The film has been criticized for its lack of Southeast Asian representation in its cast, which mostly features voice actors of East Asian descent. This kind of blanket, pan-regional representation is common in Hollywood, which tends to conflate communities of color based on a perceived shared distance to whiteness rather than any similarities their cultures may or may not have to one another. This is also true for Raya and the Last Dragon, which drew from the cultures of Cambodia, Laos, Thailand, Vietnam, Singapore, Indonesia, the Philippines, Myanmar, and Malaysia to tell its story. Southeast Asia has a population of over 670 million, which makes up more than 8.5 percent of the global population. It is a region with diverse and distinct cultures, and Raya and the Last Dragon‘s attempt to conflate them all into one world and call it fictional is problematic and will most likely undercut the emotional effectiveness of the story for some viewers.

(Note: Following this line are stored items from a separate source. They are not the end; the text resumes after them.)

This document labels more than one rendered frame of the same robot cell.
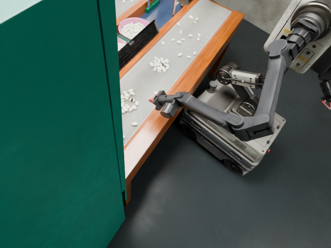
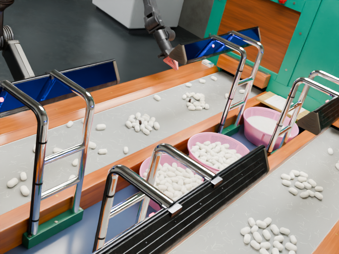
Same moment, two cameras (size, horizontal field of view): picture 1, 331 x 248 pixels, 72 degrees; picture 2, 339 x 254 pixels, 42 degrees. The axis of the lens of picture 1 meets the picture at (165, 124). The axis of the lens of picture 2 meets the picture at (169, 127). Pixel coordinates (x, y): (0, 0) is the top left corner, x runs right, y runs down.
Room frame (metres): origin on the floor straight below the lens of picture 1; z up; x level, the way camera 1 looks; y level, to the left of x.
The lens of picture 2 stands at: (2.67, 0.62, 1.67)
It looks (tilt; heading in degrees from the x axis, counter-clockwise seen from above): 30 degrees down; 194
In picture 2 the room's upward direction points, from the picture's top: 15 degrees clockwise
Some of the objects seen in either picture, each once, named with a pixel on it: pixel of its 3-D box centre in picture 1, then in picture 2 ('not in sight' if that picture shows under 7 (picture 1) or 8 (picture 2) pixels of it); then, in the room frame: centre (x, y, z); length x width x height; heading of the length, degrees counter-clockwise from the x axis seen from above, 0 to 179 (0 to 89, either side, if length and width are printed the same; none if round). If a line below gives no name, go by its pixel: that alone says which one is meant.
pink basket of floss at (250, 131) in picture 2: not in sight; (267, 129); (0.76, 0.62, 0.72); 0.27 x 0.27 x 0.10
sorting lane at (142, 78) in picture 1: (166, 61); (128, 130); (1.22, 0.11, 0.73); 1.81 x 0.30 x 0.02; 162
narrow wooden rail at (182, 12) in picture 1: (145, 52); (160, 155); (1.28, 0.28, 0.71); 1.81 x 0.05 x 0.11; 162
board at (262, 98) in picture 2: not in sight; (290, 109); (0.55, 0.69, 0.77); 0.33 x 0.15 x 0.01; 72
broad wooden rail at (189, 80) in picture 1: (189, 80); (92, 118); (1.16, -0.09, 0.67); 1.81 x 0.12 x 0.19; 162
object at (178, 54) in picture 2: (120, 55); (221, 42); (0.83, 0.30, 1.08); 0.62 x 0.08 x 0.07; 162
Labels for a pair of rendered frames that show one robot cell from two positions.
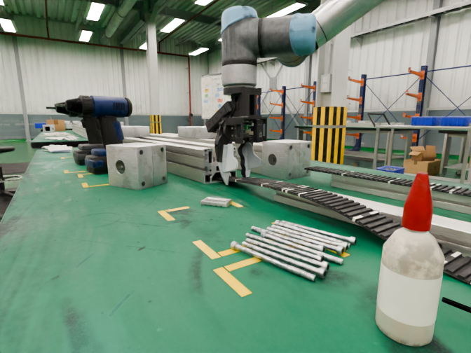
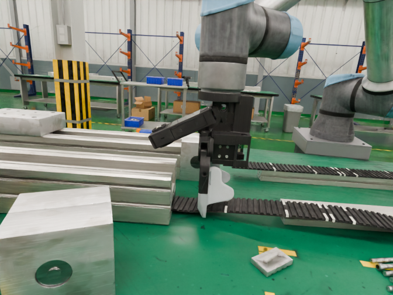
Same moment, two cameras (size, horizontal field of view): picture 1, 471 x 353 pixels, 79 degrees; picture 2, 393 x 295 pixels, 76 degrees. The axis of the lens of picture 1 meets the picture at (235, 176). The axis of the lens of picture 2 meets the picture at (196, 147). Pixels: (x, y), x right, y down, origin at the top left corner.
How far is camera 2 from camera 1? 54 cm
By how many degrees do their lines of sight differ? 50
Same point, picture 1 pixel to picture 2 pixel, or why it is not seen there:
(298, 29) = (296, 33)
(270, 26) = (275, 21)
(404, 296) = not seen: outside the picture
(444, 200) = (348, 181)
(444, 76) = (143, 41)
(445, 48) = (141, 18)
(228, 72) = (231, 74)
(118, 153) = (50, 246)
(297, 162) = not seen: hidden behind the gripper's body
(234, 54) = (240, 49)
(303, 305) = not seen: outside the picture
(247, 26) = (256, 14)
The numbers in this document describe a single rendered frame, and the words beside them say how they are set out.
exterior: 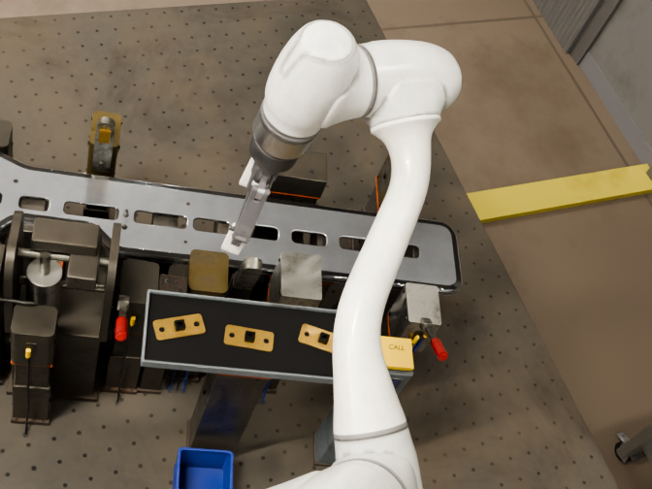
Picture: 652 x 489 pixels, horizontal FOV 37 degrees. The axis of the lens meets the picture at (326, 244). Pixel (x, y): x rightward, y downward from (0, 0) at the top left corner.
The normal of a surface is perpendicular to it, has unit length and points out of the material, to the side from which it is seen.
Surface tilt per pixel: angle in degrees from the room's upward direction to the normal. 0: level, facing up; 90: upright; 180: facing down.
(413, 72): 32
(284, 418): 0
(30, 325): 0
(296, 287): 0
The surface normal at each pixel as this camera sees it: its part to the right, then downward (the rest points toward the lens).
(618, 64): -0.90, 0.16
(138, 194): 0.26, -0.55
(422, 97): 0.47, 0.01
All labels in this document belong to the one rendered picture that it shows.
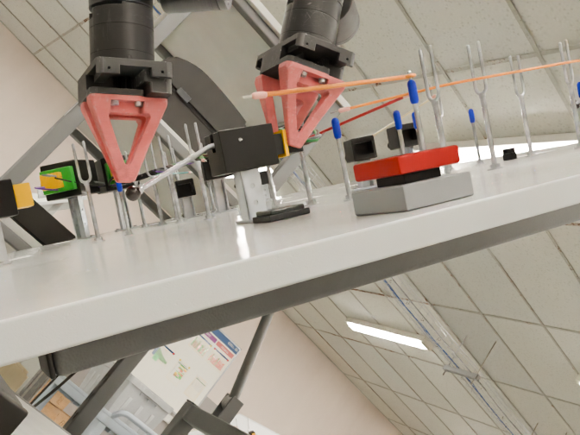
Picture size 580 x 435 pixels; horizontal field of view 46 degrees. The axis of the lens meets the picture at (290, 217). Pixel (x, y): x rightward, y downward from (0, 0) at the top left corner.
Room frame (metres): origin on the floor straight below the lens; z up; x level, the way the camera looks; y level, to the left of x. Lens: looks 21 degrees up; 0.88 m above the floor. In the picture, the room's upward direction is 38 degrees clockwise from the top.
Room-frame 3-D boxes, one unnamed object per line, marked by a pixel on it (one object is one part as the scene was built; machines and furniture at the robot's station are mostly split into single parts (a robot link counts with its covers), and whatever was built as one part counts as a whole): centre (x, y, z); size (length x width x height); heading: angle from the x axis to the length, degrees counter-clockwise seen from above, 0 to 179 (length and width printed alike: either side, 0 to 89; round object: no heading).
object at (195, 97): (1.68, 0.41, 1.56); 0.30 x 0.23 x 0.19; 112
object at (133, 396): (4.88, 0.14, 0.96); 0.60 x 0.42 x 0.33; 31
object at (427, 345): (7.21, -1.63, 3.26); 1.27 x 0.17 x 0.08; 27

While Raya‘s world may feel fresh and vibrant to many viewers, it’s the film’s character work that truly shines. The Disney Princess movie has not one, but three female characters at the heart of its film: Raya (Kelly Marie Tran), antagonist Namaari (Gemma Chan), and dragon Sisu (Awkwafina, with her signature blend of goofiness and heart). They all have complex relationships with themselves and one another, even when on different sides of the race for the Dragon Gem. The girl trifecta is rounded out by a solid supporting cast filled with subversive and fun character types that twist the plot and complicate the world in unexpected ways, including Raya’s adorable and visually clever pet pill bug companion Tuk Tuk (Alan Tudyk).
In a culture where more people than ever have a platform to voice their criticisms of mainstream stories, there is no such thing as a non-problematic fave. Raya and the Last Dragon will no doubt have its critics, and many of them will have valid criticisms. As viewers, we all have our narrative priorities—the aspects of storytelling that will pull us out of a story if done poorly, and the narrative elements that we prioritize so highly we will forgive a story its faults when done well.
For me, Raya and the Last Dragon is the most exciting Disney Princess story since Mulan. It gives us fiercely kind and incredibly flawed characters who care about healing a broken world and a setting that recognizes there is beauty and value outside of European castle towns. It’s not a perfect movie, but it’s something incredibly special that feels like a step forward for the Disney Princess canon.
Raya and the Last Dragon is available to watch on Disney+ beginning on March 5.